Lester lost control of her truck and swerved off the road. The truck flipped six times. She was partially ejected. "My legs, my right leg was just crushed. The seat belt caused a lot of injuries," she said.
Eventually, doctors would take both of her legs to save her life. Lester laid in a hospital bed for months. It took doctors 43 surgeries over the next four years to put Lester's broken body back together. "Being humbled and broken," Lester said, "You just decide you're either going to curl up in a ball, or you can choose to do better."
The will to do better is what brought her to Geaux CrossFit. "We started with her core," Leonard explained, "Because at the time, she was convinced that she didn't have a core, teaching her that those muscles are still there. They're still ready to work."

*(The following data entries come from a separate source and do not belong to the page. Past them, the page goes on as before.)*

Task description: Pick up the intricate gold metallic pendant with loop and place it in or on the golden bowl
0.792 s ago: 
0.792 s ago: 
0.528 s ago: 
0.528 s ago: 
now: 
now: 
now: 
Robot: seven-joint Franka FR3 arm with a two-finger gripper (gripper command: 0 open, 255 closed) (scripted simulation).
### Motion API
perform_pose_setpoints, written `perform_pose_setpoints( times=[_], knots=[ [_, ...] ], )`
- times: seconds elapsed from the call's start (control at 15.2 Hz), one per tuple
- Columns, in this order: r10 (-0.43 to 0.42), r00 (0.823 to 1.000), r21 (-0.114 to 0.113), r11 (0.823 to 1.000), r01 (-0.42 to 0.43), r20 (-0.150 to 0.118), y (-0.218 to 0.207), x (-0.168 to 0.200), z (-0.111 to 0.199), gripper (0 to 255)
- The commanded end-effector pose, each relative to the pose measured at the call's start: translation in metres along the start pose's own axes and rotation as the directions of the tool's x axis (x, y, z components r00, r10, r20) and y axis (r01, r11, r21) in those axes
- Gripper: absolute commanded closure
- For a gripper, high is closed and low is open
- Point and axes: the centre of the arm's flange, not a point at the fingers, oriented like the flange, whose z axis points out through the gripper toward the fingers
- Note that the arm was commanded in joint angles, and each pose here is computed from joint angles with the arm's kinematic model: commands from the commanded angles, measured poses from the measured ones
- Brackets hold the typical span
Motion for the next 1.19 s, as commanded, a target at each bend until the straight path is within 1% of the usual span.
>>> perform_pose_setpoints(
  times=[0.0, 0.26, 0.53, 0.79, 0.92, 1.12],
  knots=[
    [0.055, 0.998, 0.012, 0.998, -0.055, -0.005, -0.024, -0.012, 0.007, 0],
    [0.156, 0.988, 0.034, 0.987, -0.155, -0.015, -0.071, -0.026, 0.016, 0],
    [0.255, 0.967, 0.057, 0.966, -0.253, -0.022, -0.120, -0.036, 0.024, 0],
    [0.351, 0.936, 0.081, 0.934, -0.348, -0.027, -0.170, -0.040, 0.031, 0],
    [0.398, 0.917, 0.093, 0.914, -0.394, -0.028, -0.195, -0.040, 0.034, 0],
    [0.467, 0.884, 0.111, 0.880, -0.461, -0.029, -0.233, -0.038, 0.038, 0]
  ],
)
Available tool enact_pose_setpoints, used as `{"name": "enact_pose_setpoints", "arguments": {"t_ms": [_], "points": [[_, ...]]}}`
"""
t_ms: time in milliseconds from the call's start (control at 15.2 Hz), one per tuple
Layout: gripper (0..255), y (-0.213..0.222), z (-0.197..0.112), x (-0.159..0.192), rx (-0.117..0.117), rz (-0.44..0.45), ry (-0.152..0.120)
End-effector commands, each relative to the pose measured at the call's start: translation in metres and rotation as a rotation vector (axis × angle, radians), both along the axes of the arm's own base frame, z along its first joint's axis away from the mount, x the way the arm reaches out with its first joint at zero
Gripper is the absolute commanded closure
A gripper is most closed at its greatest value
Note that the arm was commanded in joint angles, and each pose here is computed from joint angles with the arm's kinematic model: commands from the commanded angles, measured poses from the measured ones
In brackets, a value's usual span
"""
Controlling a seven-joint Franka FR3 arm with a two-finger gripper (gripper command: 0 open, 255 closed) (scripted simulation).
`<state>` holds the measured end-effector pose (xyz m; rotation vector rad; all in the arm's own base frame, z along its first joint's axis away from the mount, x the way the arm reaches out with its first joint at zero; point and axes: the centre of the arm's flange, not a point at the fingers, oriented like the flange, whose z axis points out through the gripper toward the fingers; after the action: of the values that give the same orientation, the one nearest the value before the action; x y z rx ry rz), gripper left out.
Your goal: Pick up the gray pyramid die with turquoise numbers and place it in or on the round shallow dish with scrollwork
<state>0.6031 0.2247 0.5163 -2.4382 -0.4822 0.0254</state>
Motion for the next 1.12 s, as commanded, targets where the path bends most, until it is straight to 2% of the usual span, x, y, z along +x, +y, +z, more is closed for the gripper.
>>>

After three months of rowing, lunging, and dipping, Lester feels like a competitor again. "If they can do it," she said, grabbing the handles for another 14-calorie row, "I can do it." And she has her sights set on competing when next year's CrossFit Open rolls around. "That's definitely a goal, for sure." Lester said, "I get kind of cheesy when I think about it because it's something that I thought about before, but never dreamt of doing."
So for the next year, she will be suffering, but she will never be broken again.